Over the past year or so, several game developers have started sharing thoughts on the potential benefits and downsides of using AI in game development. As with all things AI, the conversation is quite polarized at the moment: some have already embraced it, while others have sworn not to touch it with a tentpole, mainly for ethical reasons.
Veteran industry executive Jack Buser sits firmly in the first camp. Buser, who worked at Dolby, then at Sony on PlayStation Home and PlayStation NOW, and finally at Google on Stadia first and as Google Cloud's Global Director for Games now, believes AI is the equivalent of an Iron Man suit that developers have to put on to face the issues of an otherwise unsustainable industry, between rising production times and budgets. Here's what he told GamesIndustry.biz:
You can see a massive transformation going on behind the walls of these games companies starting in game development, trying to get that iteration time down. You have to get the time from you having an idea to it being in a production game down. Time in a development pipeline is highly, if not linearly, correlated, with cost. The days of spending five, seven, 10 years to build a video game and spending hundreds of millions of dollars is just not sustainable. Can we return to an industry that's much healthier where we can spend potentially tens of millions on a game and get it out in a few years?
A general trend we're seeing is the very large game companies are thinking about their development pipelines, reducing iteration time.

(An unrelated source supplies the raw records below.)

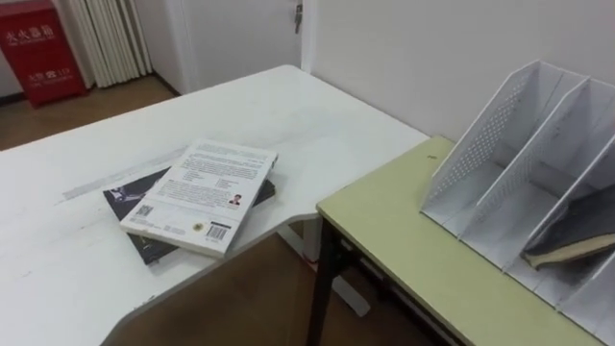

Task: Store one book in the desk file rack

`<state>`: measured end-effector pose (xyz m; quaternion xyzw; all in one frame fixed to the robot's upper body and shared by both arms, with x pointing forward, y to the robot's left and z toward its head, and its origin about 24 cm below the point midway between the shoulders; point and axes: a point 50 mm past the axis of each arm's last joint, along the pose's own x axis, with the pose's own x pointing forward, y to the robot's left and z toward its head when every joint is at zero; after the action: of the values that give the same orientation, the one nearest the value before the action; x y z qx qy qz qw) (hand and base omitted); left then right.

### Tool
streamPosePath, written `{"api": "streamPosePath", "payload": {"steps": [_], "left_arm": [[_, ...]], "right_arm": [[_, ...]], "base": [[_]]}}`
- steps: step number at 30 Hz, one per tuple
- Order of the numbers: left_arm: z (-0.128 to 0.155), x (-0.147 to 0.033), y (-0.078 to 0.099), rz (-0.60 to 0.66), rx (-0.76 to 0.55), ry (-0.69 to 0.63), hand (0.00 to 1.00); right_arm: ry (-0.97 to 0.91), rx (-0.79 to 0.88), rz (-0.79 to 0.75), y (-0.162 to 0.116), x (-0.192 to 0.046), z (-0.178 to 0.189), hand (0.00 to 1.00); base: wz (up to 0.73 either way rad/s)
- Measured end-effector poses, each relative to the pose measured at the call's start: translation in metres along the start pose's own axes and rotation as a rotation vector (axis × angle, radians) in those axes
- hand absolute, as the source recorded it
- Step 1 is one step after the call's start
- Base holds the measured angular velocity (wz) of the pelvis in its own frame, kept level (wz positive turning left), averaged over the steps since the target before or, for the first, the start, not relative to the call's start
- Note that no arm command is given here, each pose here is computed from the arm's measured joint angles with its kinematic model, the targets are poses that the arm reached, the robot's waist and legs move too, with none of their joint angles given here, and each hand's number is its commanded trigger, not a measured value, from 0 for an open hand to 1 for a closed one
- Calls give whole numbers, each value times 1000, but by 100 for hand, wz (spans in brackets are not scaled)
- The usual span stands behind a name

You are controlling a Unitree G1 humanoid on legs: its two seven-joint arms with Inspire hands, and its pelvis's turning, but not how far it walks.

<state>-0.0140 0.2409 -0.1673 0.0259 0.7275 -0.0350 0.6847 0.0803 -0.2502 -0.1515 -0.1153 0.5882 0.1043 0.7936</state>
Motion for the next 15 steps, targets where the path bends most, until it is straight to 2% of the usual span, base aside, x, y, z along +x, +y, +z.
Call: {"api": "streamPosePath", "payload": {"steps": [3,15], "left_arm": [[0,1,-2,4,30,12,0],[1,1,-6,39,8,0,0]], "right_arm": [[18,68,-53,0,0,-11,0],[83,314,-156,6,0,-37,0]], "base": [[3],[0]]}}
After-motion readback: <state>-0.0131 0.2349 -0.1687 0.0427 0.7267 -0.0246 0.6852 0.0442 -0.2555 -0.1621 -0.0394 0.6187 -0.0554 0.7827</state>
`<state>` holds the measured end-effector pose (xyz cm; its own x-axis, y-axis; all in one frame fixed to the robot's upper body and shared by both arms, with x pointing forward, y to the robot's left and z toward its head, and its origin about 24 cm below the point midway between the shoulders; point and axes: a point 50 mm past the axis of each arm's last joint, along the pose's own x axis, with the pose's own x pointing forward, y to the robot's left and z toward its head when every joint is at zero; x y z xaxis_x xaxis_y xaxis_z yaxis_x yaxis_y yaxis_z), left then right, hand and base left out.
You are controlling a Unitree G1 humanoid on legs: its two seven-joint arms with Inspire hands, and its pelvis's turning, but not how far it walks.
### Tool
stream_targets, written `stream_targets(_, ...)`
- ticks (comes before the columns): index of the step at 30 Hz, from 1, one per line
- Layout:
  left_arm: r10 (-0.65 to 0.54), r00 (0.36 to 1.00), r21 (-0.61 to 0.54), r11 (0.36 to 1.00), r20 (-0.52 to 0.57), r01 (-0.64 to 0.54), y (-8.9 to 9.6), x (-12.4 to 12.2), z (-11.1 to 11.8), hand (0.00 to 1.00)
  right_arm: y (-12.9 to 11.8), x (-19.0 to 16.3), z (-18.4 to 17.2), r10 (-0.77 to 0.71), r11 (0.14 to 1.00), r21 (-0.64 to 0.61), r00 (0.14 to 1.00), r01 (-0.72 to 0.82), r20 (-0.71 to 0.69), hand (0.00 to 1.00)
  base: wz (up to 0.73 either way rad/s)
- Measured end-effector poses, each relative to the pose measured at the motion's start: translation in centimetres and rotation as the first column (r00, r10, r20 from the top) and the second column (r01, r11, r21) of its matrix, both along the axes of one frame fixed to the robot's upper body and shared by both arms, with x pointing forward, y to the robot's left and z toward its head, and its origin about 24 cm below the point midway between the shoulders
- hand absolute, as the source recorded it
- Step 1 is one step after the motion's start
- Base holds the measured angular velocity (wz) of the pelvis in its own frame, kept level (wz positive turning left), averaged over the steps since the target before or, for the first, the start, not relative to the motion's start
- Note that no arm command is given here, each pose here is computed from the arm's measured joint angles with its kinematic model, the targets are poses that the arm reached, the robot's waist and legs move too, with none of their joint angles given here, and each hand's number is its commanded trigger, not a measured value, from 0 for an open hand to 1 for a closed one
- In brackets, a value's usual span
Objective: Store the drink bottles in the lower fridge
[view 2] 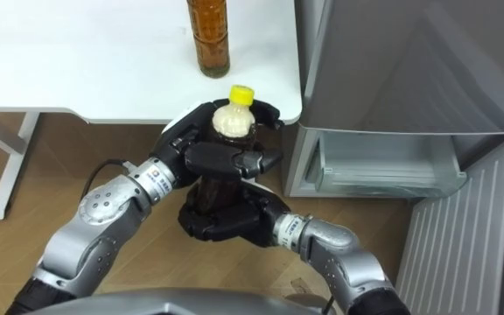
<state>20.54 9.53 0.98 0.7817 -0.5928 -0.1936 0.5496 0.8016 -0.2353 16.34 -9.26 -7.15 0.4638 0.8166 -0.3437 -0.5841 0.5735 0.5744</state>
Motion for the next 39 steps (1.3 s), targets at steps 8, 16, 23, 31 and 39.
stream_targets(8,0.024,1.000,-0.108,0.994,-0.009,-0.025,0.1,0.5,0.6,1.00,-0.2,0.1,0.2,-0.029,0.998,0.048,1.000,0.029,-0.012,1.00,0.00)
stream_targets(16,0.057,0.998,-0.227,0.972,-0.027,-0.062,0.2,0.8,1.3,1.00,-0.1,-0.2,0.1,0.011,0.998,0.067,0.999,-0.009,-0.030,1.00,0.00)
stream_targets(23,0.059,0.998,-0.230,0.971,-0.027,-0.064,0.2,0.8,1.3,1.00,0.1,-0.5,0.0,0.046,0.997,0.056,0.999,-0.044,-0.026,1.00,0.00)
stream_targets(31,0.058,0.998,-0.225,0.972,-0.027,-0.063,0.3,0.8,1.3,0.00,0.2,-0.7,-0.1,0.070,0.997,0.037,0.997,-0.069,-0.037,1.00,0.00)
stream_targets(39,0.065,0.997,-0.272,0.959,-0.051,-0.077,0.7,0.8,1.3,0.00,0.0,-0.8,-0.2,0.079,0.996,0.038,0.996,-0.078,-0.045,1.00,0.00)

But we're seeing the long tail, as well as the sort of torso of the industry start to realize that with AI, they can punch way above their weight, way above their weight, and they can actually compete with some of these larger budget games by leveraging AI.
The games industry has seen tremendous job loss over the past few years because the business of video games is broken. And there aren't many tools that can help mitigate those threats to our industry and those threats to the games that we love that are as powerful as AI. One of our messages to the industry is to embrace AI like Iron Man's suit. It's right there. It's for you to put on and put it on and see what types of superpowers it's able to grant you.
If anything, AI is going to help us right size these business models. It's going to help us create a healthier industry, not just for the big players, but for small players as well. And I think if we have a more nuanced understanding of how it's actually being used and refine our language a little bit about how we discuss these things, it's easily one of the most important things we can do as an industry right now.
It's definitely a fitting metaphor, especially since the Iron Man suit, as popularized in the Marvel Cinematic Universe, features a built-in AI called JARVIS. However, the jury is still out on Jack Buser's highly positive outlook. Some developers remain outright hostile to AI tools, and yet the industry's long-standing issues cannot be denied. Either the games will have to become much smaller and possibly less polished, or developers will have to embrace external help in the form of AI-powered tools.